We’ve paid $15bn dividends, $6.5bn taxes to FG – NLNG
The Nigerian Liquefied Natural Gas Limited said on Wednesday that it had so far paid to the Federal Government dividends in excess of $15bn.
The Managing Director, NLNG, Mr Tony Attah, who gave the figure in Abuja, also said the company had paid $6.5bn in taxes since 2009.
Attah was testifying before the House of Representatives Committee on Gas Resources and Allied Matters chaired by a member from Bayelsa State, Mr Frederick Agbedi.
The committee is investigating the alleged plans by the government to sell its share holdings in the NLNG.
It is also conducting a public hearing on two other resolutions of the House to “investigate the Contract for the EGP 3B Production Platform, following the Joint Venture Agreement with the NNPC/Chevron” and “investigate the Contract for the Upgrade of OML 58, the Execution of Obite/Ubeta/Rumuji Pipeline/Northern Region Pipeline Projects.”

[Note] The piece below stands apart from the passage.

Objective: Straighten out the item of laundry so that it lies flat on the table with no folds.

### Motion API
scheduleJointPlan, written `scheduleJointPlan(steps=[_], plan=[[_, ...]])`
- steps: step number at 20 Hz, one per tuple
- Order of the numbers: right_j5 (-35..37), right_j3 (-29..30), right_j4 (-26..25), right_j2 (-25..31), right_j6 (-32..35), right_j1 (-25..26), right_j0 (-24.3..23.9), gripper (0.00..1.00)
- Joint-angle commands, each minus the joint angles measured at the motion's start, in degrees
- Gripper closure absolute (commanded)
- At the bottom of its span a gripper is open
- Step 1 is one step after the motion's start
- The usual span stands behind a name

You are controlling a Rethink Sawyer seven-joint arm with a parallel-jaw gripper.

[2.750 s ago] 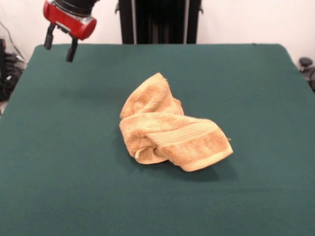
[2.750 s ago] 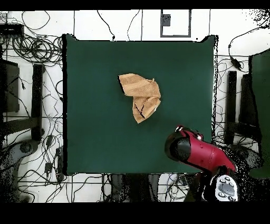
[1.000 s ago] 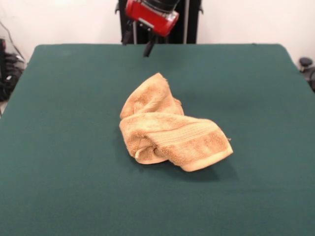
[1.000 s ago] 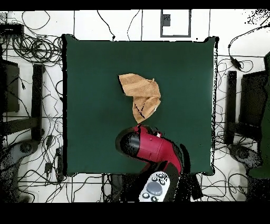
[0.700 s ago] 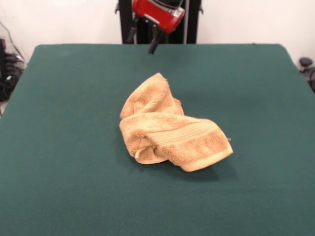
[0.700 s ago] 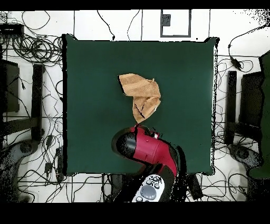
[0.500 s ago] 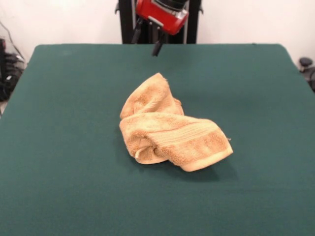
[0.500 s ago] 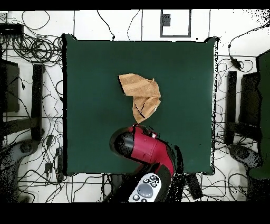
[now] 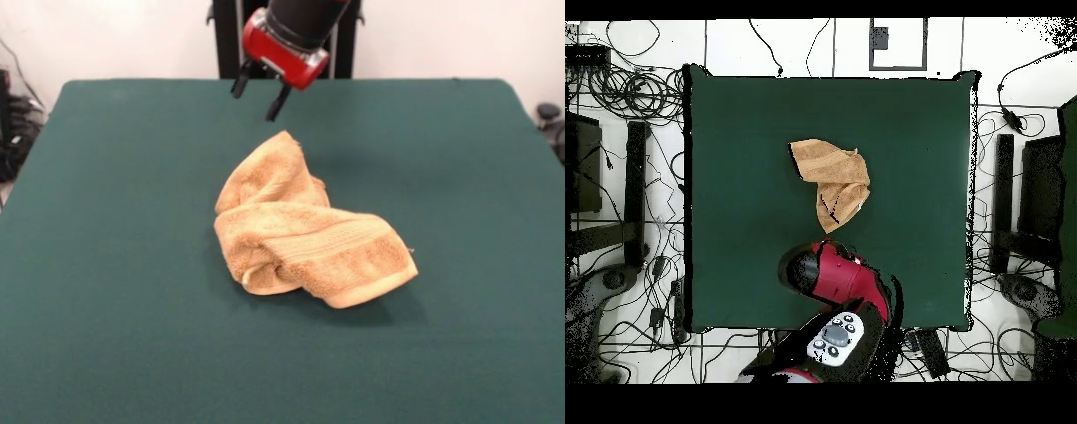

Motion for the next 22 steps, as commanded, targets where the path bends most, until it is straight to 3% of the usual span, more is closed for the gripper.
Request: scheduleJointPlan(steps=[1,13,22], plan=[[-7.94,0.25,4.02,2.07,16.59,7.46,1.09,0.0],[-1.51,-4.76,14.75,-2.26,24.11,14.93,10.12,0.0],[0.81,-3.82,17.16,-1.95,23.59,13.75,11.3,0.0]])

Attah told the committee that the company had been fulfilling its obligations to the stakeholders, especially the government as well as reducing gas flaring in Nigeria. The MD thus dismissed the allegation of the planned sale of the company.
He spoke further, “Despite our contribution to the country, a lot of it is monetary; more than $100bn revenue and about $15bn dividend to the government directly and since we became tax-paying company in 2009, we have contributed more than $6.5bn in taxes, helping to build a better Nigeria but essentially, we do more than financial contribution.

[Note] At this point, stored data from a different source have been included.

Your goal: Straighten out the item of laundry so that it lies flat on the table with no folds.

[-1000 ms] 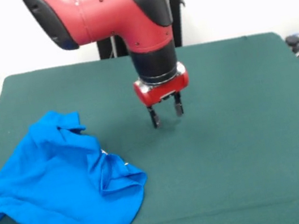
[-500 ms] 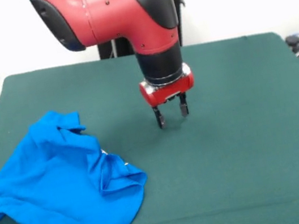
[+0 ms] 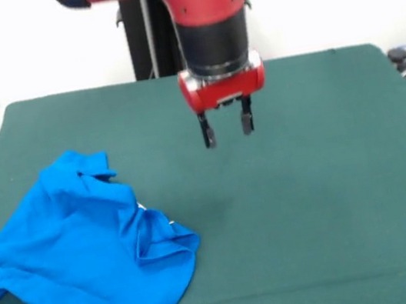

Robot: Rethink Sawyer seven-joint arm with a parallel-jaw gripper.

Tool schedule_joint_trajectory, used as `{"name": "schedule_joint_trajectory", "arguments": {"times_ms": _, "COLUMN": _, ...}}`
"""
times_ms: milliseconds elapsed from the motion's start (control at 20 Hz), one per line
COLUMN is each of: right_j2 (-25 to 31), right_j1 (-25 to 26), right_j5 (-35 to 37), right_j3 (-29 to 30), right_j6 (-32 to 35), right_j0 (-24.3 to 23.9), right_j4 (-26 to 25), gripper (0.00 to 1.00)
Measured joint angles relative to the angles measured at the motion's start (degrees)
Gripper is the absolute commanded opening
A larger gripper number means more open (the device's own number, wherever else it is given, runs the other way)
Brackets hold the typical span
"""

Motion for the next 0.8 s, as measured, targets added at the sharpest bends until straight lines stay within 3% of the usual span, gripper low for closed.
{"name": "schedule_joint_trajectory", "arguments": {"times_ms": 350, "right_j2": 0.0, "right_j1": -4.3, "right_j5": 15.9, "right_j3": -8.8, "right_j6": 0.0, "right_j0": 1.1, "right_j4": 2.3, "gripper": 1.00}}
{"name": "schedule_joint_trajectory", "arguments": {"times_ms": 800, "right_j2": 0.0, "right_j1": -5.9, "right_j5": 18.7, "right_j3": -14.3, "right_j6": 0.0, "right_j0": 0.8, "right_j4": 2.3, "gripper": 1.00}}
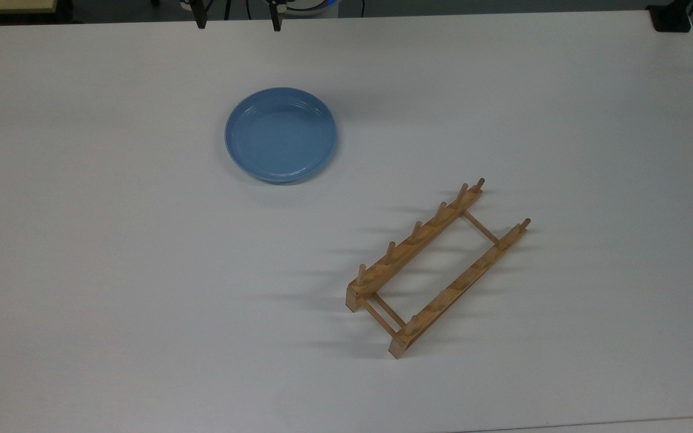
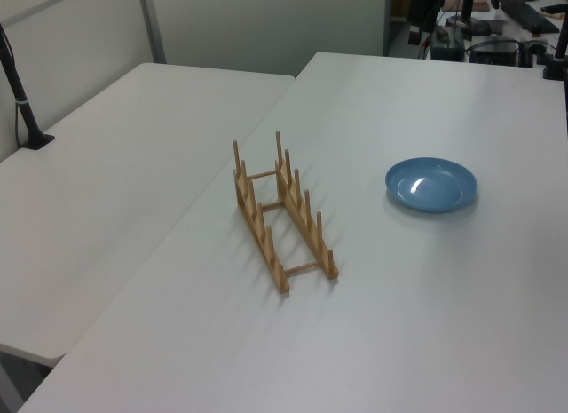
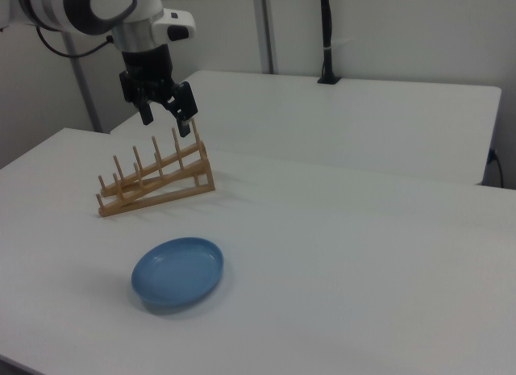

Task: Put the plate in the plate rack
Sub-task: 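Open the gripper and move it toward the light blue plate, then lower the gripper onto the plate rim and pinch the rim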

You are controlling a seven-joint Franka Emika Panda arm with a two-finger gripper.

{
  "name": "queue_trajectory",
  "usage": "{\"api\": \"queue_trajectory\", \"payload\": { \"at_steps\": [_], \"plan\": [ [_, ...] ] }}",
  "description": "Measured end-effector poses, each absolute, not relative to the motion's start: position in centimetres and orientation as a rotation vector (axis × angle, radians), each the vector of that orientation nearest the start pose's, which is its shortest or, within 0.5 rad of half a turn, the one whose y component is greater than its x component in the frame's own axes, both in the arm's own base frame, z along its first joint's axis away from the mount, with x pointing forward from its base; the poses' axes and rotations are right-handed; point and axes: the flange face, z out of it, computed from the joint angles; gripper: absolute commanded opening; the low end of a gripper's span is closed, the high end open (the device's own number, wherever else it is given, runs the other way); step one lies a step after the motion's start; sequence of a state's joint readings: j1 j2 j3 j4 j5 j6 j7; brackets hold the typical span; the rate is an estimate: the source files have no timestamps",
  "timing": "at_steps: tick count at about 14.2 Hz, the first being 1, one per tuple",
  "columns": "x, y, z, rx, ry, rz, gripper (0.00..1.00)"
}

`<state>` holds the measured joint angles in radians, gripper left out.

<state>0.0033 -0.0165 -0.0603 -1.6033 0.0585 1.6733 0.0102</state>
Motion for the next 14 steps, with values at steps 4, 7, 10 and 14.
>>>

“As a result of Nigeria LNG being in existence, we have helped reduce gas flaring by more than 65 per cent and will continue to work with our upstream suppliers to mop up more because we produce the opportunity as the biggest gas sink for whatever gas is provided in the country.
“We have the capacity to receive that gas but I think by far the biggest opportunity is in Nigeria’s brand and reputation. Before the NLNG, Nigeria was actually number two on the undesired league of gas flaring nations in the world. But today, we are number seven ahead of other countries like the United States. I mean, the United States is flaring more than Nigeria.”

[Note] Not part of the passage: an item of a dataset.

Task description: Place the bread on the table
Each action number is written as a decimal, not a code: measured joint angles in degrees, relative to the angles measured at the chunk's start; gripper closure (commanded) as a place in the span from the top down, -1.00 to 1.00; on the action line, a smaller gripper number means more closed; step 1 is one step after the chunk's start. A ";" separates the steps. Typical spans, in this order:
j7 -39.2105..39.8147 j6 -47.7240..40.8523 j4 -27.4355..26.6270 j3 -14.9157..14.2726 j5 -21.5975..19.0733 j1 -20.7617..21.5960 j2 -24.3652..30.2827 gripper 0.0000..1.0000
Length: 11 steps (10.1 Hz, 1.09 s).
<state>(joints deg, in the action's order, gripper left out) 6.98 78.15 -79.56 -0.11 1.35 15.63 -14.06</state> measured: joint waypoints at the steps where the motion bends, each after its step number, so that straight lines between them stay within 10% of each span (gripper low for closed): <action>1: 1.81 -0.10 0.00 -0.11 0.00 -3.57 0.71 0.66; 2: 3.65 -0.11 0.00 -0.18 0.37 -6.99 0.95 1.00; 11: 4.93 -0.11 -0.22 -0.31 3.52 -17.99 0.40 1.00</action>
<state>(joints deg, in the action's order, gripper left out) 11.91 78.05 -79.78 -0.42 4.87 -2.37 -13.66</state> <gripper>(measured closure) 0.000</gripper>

Recall that on Tuesday, the Minister of State, Petroleum Resources, Dr Ibe Kachikwu, made a submission to the committee, denying knowledge of the alleged plans by the government to sell the NLNG.
The minister was represented by the Director, Gas Resources, Mrs Esther Ifejika.
The Nigerian National Petroleum Corporation’s Group Managing Director, Mr Maikanti Baru, made a similar denial. He was represented by the NNPC’s Chief Operating Officer, Upstream, Mr Bello Rabiu.
Recall that last May, the House, through a resolution, ordered an investigation into the allegation, following a motion indicating that the aim of the sale was to generate money to inject into the country’s economy.
A motion moved by a member, Mr Randolph Oruene-Brown, drew lawmakers’ attention to the report of the 2016 Ministerial Retreat, where the government proposed to generate between $10bn and $15bn to inject into the country’s economy.
Oruene-Brown had said that to achieve the objective, the government had announced that it would put up key assets for sale, including its holding in the NLNG.
The House later gave the Agbedi-led gas committee the mandate to probe the planned sale, but one after another, the stakeholders claimed not to be aware of the plans as they appeared before the committee on Tuesday and Wednesday.
Attah stated, “We have been invited on the purported sale of Nigerian Liquefied Natural Gas. We actually came in to express our views, that first of all, we are not aware of any intention or intent to sell Nigeria LNG or sell out its shares based on confirmation from our shareholders.
“We have gone to our four shareholders, NNPC, Total, Shell and Eni; they all confirmed that they were not interested to sell their shares. For us, it came as a surprise.”
Speaking further, Attah gave the distribution of the shareholding, saying that the government owned 49 per cent through the NNPC; Shell Gasa BV, 25.6 per cent stake; Total, 15 per cent; and ENI International, 10.4 per cent.
Contrary to the alleged planned sale, Attah informed of the company’s $6bn capacity development project for the Train 7, with the potential to provide 12,000 new jobs to Nigerians.